> Work instructions:
A single number is required: how many lines in the records below contain "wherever".

> Supplied records:

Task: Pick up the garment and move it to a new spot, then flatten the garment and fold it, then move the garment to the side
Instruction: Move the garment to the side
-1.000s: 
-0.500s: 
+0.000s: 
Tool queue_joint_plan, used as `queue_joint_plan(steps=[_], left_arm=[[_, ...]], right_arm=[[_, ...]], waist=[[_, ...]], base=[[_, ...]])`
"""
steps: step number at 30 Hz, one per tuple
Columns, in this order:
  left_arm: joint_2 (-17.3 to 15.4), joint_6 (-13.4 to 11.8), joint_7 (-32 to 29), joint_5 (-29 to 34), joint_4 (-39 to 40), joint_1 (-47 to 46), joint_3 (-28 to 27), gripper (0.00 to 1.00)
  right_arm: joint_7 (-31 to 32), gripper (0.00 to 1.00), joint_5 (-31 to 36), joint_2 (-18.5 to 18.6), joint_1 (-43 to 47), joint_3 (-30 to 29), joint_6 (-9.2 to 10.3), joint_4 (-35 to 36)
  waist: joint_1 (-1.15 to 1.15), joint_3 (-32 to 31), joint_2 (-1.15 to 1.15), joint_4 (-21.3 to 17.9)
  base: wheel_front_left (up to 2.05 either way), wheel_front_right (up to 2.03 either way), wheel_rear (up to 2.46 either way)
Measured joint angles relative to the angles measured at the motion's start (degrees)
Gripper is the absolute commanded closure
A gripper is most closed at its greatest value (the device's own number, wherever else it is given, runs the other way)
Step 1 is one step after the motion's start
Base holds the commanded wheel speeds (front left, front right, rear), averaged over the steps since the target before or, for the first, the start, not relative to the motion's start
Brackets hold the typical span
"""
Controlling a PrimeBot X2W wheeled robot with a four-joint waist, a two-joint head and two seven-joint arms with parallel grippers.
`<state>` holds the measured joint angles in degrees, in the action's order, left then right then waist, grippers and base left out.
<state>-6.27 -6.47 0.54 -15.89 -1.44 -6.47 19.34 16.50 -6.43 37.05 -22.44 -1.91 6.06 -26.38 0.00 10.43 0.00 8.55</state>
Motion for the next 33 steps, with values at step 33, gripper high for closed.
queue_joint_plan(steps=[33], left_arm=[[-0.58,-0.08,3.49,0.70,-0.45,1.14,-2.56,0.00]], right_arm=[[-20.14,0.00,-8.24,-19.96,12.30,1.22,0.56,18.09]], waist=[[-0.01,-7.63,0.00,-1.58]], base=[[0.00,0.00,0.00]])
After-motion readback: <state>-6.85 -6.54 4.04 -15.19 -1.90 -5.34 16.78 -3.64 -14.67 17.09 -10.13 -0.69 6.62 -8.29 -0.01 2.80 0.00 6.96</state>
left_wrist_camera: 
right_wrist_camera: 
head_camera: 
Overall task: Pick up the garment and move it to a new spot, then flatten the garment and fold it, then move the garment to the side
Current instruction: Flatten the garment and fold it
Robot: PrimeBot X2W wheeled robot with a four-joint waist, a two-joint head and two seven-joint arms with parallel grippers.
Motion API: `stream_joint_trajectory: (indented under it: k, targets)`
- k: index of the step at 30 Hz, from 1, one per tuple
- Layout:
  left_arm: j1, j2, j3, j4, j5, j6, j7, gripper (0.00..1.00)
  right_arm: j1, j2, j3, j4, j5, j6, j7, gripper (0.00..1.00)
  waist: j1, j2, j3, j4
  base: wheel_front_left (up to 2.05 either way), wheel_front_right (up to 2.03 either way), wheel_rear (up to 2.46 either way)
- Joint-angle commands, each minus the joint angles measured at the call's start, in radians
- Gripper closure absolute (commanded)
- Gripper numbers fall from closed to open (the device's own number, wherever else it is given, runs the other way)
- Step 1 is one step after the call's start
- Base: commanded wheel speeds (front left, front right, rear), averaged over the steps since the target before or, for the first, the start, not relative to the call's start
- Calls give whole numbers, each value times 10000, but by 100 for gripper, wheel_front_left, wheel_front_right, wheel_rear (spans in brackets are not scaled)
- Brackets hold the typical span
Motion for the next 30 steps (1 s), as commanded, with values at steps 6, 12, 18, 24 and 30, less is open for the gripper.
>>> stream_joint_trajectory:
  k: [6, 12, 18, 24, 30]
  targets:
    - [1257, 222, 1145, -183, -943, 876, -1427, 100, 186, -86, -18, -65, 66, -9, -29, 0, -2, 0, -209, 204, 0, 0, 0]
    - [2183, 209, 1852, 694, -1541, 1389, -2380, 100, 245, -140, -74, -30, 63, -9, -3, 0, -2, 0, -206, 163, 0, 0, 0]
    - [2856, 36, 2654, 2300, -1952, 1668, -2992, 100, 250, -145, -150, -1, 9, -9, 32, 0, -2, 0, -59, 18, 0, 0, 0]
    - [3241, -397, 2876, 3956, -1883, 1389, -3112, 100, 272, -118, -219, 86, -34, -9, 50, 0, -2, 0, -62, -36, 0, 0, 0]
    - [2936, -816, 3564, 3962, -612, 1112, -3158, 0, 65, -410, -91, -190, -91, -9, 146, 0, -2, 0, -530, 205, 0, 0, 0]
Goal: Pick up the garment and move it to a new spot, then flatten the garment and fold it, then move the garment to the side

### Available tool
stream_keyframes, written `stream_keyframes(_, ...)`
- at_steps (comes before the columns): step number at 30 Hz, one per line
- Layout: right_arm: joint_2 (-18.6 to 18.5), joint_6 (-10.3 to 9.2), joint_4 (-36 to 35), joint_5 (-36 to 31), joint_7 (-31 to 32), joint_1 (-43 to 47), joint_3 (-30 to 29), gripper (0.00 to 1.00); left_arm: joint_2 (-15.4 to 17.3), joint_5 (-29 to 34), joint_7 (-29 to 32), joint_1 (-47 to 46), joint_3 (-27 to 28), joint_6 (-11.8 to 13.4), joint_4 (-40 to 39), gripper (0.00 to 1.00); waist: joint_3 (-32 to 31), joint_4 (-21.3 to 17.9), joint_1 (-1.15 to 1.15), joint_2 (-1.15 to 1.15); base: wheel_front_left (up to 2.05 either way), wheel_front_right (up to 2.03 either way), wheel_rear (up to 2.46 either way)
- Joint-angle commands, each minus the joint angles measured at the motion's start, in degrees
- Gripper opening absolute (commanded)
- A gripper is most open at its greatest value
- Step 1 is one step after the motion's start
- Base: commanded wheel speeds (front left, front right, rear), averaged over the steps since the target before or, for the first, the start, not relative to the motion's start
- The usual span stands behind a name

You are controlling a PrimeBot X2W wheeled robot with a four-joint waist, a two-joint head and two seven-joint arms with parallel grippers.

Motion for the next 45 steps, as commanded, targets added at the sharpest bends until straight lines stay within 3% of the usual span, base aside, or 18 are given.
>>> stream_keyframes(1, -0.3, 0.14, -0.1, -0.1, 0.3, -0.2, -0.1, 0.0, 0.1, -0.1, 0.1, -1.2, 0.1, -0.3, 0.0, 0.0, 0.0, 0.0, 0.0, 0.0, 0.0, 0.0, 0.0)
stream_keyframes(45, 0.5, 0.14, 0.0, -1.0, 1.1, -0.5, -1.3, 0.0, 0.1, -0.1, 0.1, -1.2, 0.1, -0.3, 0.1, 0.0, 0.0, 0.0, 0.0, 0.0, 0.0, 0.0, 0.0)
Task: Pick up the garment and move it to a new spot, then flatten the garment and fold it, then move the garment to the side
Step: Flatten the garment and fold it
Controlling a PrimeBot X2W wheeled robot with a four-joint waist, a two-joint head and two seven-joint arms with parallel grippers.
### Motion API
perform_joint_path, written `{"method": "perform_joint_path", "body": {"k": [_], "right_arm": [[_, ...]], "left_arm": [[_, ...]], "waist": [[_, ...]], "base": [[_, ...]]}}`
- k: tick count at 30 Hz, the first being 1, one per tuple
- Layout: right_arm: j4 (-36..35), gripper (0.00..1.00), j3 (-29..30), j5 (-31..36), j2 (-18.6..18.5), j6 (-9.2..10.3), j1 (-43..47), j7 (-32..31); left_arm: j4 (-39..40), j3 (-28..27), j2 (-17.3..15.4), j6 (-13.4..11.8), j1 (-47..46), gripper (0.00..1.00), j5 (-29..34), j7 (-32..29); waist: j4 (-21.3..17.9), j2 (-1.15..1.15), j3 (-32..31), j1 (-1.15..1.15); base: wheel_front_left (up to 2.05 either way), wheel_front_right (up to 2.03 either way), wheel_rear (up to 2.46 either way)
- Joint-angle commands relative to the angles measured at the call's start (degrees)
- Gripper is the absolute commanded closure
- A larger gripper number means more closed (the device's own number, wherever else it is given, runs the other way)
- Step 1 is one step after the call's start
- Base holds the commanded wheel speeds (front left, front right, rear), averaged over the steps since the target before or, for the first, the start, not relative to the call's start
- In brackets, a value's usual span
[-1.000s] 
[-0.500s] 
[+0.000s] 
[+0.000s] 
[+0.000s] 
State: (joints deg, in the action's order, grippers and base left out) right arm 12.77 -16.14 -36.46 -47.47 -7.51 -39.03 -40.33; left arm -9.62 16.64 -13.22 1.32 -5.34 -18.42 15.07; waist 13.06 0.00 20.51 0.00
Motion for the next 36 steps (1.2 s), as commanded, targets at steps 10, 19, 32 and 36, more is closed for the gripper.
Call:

> Response to this exercise:
3